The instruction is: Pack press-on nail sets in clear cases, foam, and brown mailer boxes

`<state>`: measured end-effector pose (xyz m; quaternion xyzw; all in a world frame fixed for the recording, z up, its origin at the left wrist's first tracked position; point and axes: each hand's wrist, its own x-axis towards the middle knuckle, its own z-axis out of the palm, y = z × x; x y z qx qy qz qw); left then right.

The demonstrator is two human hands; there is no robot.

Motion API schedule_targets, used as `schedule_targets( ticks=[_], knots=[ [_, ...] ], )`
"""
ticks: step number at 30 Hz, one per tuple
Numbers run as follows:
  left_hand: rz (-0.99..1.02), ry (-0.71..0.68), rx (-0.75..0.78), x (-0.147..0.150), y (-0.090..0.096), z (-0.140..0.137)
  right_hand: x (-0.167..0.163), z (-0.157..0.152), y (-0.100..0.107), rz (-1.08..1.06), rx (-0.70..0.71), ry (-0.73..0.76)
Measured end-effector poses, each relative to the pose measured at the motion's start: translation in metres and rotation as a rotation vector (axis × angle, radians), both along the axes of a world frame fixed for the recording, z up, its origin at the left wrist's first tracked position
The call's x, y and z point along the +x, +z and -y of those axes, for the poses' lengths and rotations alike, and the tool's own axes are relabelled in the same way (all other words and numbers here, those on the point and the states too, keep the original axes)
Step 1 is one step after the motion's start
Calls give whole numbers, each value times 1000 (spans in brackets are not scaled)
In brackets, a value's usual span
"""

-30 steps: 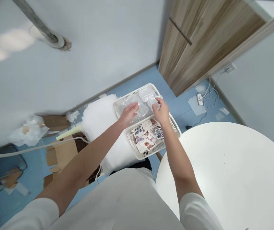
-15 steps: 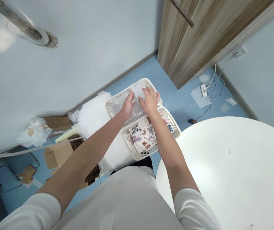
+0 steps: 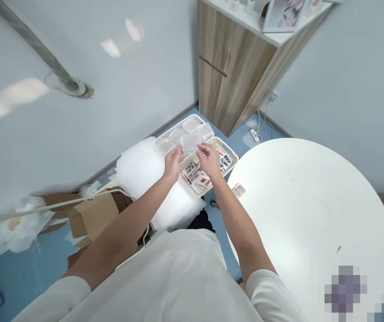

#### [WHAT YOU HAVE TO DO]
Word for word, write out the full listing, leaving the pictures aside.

#### [WRITTEN RESPONSE]
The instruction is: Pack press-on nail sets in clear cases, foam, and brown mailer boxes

`<state>`: measured end-effector pose (xyz m; quaternion xyzw; all in a world frame fixed for the recording, z up, its origin at the left wrist's first tracked position; point and axes: each hand's wrist, its own x-axis towards the middle knuckle, its own z-axis out of the palm, y = z × x; x y z qx qy qz qw); left then right.

The demonstrator is two human hands; there is no robot.

Motion API schedule_targets, used as `schedule_targets( ticks=[_], knots=[ [_, ...] ], )`
"""
ticks: step number at 30 Hz, one per tuple
Numbers run as follows:
  left_hand: rz (-0.99..1.02), ry (-0.71..0.68), rx (-0.75..0.78), x (-0.147..0.150), y (-0.090..0.096), z (-0.140..0.137)
  right_hand: x (-0.167..0.163), z (-0.157..0.152), y (-0.100..0.107), rz (-1.08..1.06), rx (-0.70..0.71), ry (-0.73..0.76)
Measured end-effector poses, each relative to the pose measured at the motion's start: translation in metres and rotation as a rotation vector (axis × angle, radians), both along the axes of a world frame fixed for the recording, z up, its origin at the left wrist's first tracked position
The call's x, y and z point along the +x, +z and -y of those axes, for the poses' lengths and rotations alike, and the tool's own axes are relabelled in the same way (all other words and numbers here, those on the point and the states too, keep the original axes)
Step 1 is one step after the motion's start
Calls give whole numbers, each value times 1000 (spans in brackets are not scaled)
In brackets, a value's usual span
"""

-30 steps: 
-15 steps: 
+0 steps: 

The answer given above is complete as it stands.